Но пусть тогда ваша прославленная знать отныне перестанет сетовать на то, что римский народ охотно предоставляет и всегда предоставлял почетные должности деятельным новым людям[236]. Нечего сетовать на то, что в нашем государстве, повелевающем всеми народами благодаря своей доблести, самое большое значение придается именно доблести. Пусть другие хранят у себя изображение Публия Африканского, пусть доблестью и именем умершего украшаются другие; этот знаменитый муж был таким человеком, оказал римскому народу такие услуги, что хранить его память должен не один его род, а все государство. Это потому является и моей обязанностью как человека, что я принадлежу к тому государству, которое он сделал обширным, знаменитым и славным, особенно же и потому, что я по мере своих сил подражаю ему в том, в чем он превосходил других людей: в справедливости, трудолюбии, умеренности, в защите обиженных, в ненависти к бесчестным; это родство, основанное на сходных стремлениях и трудах, не менее тесно, чем то, каким гордитесь вы, — родство по происхождению и имени.

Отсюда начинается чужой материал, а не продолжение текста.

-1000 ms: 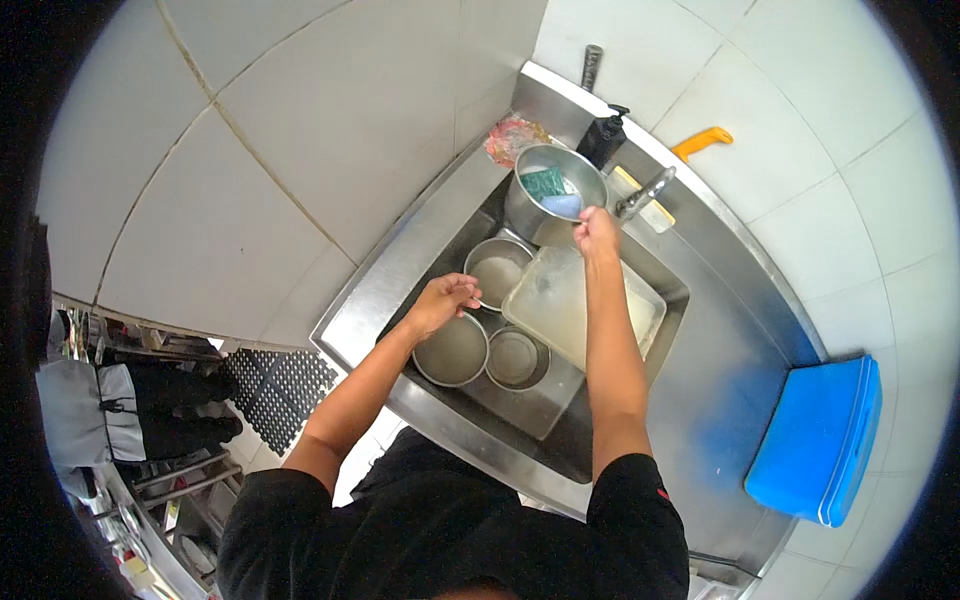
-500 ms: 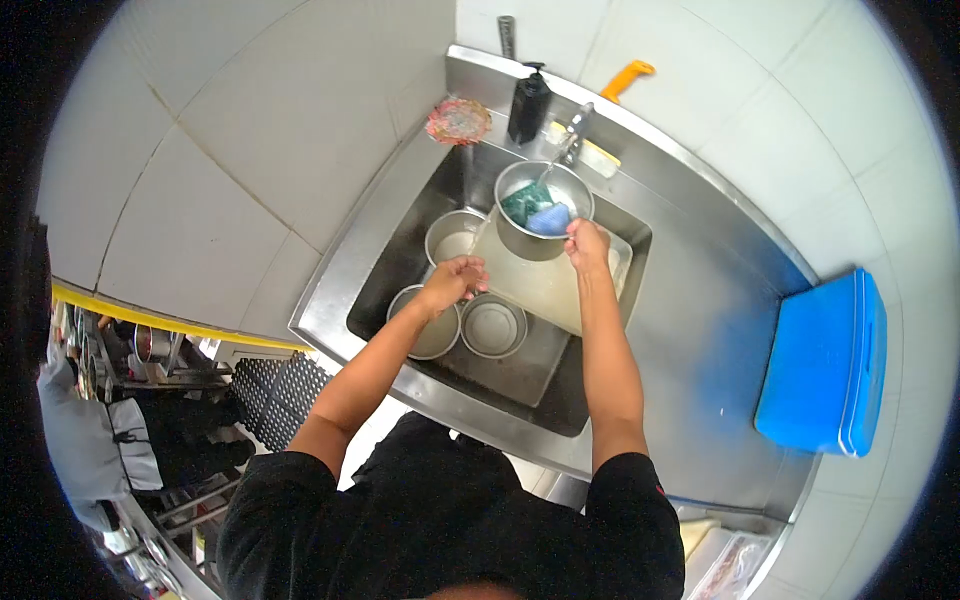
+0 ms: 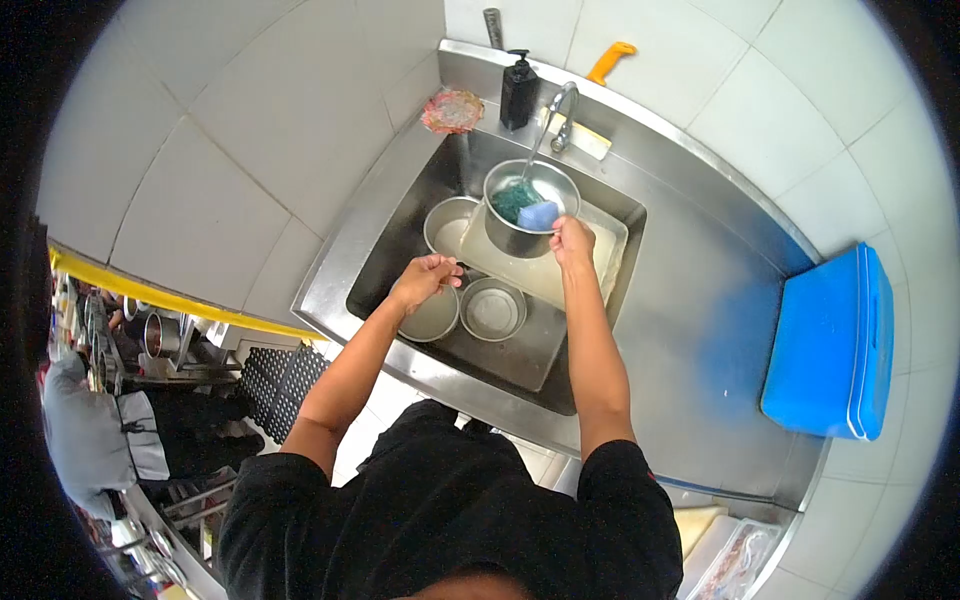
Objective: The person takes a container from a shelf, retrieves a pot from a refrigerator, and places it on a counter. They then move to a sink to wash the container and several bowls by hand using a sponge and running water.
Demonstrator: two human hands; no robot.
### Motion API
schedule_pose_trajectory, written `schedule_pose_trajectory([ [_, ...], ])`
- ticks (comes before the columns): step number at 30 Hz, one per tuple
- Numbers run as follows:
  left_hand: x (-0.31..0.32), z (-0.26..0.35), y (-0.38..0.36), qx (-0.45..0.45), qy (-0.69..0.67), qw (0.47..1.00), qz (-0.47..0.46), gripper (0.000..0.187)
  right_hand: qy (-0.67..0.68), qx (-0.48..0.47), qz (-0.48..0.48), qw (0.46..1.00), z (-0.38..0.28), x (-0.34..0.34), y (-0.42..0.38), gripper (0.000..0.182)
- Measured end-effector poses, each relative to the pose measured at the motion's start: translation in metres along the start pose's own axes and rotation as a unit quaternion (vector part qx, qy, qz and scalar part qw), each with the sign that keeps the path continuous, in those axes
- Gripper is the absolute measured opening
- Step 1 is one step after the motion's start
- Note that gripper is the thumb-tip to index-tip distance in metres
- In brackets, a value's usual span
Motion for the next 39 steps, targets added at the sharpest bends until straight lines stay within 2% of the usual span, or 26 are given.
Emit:
schedule_pose_trajectory([
  [5,-0.029,0.021,-0.005,0.039,0.093,0.993,0.065,0.022,0.012,-0.006,0.01,1.0,-0.002,-0.002,-0.008,0.009],
  [8,-0.068,0.024,0.037,0.158,0.225,0.952,0.136,0.023,-0.009,-0.005,0.019,1.0,-0.005,-0.003,-0.017,0.01],
  [12,-0.1,0.065,0.102,0.173,0.314,0.922,0.147,0.021,-0.033,-0.016,0.036,0.999,-0.003,-0.007,-0.016,0.014],
  [14,-0.111,0.076,0.148,0.244,0.399,0.871,0.149,0.016,-0.037,-0.013,0.044,0.998,-0.002,-0.01,-0.019,0.02],
  [15,-0.117,0.078,0.171,0.241,0.397,0.874,0.144,0.016,-0.039,-0.011,0.051,0.998,-0.001,-0.011,-0.023,0.02],
  [17,-0.122,0.089,0.214,0.28,0.502,0.802,0.165,0.028,-0.026,-0.021,0.049,0.998,-0.004,-0.009,-0.03,0.022],
  [18,-0.121,0.096,0.23,0.281,0.5,0.804,0.158,0.028,-0.02,-0.024,0.052,0.998,-0.003,-0.008,-0.033,0.022],
  [20,-0.117,0.115,0.256,0.338,0.568,0.733,0.162,0.041,-0.014,-0.026,0.067,0.997,-0.002,-0.009,-0.037,0.023],
  [21,-0.114,0.122,0.266,0.34,0.566,0.735,0.156,0.041,-0.009,-0.023,0.076,0.997,-0.002,-0.01,-0.04,0.023],
  [23,-0.108,0.13,0.285,0.273,0.641,0.69,0.197,0.045,-0.001,-0.041,0.081,0.996,-0.003,-0.01,-0.047,0.021],
  [24,-0.106,0.133,0.292,0.275,0.64,0.692,0.192,0.045,0.0,-0.036,0.089,0.995,-0.002,-0.012,-0.048,0.021],
  [26,-0.105,0.132,0.307,0.243,0.662,0.675,0.216,0.035,0.0,-0.029,0.102,0.994,-0.001,-0.01,-0.048,0.02],
  [27,-0.107,0.131,0.316,0.243,0.662,0.677,0.212,0.035,0.006,-0.031,0.101,0.994,-0.001,-0.009,-0.049,0.02],
  [29,-0.109,0.128,0.325,0.263,0.672,0.662,0.203,0.024,0.01,-0.03,0.105,0.994,-0.001,-0.007,-0.052,0.02],
  [33,-0.116,0.138,0.31,0.291,0.665,0.656,0.207,0.02,0.025,-0.045,0.101,0.994,-0.002,0.0,-0.048,0.02],
  [35,-0.119,0.141,0.285,0.302,0.513,0.776,0.205,0.024,0.021,-0.048,0.092,0.994,-0.001,0.0,-0.044,0.02],
  [36,-0.12,0.148,0.273,0.301,0.515,0.776,0.207,0.024,0.019,-0.047,0.086,0.995,-0.001,-0.001,-0.043,0.02],
  [38,-0.127,0.154,0.258,0.214,0.418,0.866,0.172,0.028,0.018,-0.041,0.079,0.996,0.0,0.002,-0.041,0.02],
  [39,-0.131,0.153,0.253,0.21,0.421,0.865,0.172,0.028,0.016,-0.048,0.085,0.995,-0.001,0.003,-0.04,0.02],
])
Point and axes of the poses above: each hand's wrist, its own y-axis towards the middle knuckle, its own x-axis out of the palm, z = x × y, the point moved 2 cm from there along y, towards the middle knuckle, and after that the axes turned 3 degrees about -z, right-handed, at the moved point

(XXXVIII, 82) Я требую от тебя, Веррес, памятника Публия Африканского; дело сицилийцев, которое я взялся вести, я оставляю; суда по делу о вымогательстве пусть в настоящее время не будет; беззакониями по отношению к жителям Сегесты пусть в настоящее время пренебрегут. Пусть будет восстановлен цоколь, поставленный Публием Сципионом; пусть вырежут на нем имя непобедимого императора; пусть будет воздвигнута на ее прежнем месте прекрасная статуя, взятая в Карфагене. Этого требует от тебя не защитник сицилийцев, не твой обвинитель, не жители Сегесты, но тот, кто взялся оберегать и охранять честь и славу Публия Африканского.
Я не боюсь, что выполнение мной этого долга не будет одобрено судьей Публием Сервилием; так как он сам совершил величайшие подвиги и теперь усиленно занят сооружением памятников, которые должны их увековечить, он, конечно, захочет передать эти памятники не только своим потомкам, но и всем храбрым мужам и честным гражданам для охраны, а не на разграбление бесчестным людям. Я не боюсь, что ты, Квинт Катул, воздвигший величайший и славнейший в мире памятник, не согласишься с тем, чтобы возможно большее число людей было охранителями памятников и чтобы все честные люди считали защиту славы других людей своей обязанностью. (83) Меня самого остальные грабежи и гнусные поступки Верреса возмущают лишь в такой мере, что я считаю нужным только осуждать их; но в этом случае я испытываю сильнейшую скорбь, ибо мне кажется, что не может быть поступка более недостойного, более недопустимого. Веррес украсит памятниками Публия Африканского свой запятнанный развратом, запятнанный гнусностями, запятнанный позором дом? Веррес поместит памятный дар высоконравственного, благороднейшего мужа — статую девы Дианы — в доме, из которого не выходят гнусные распутницы и сводники.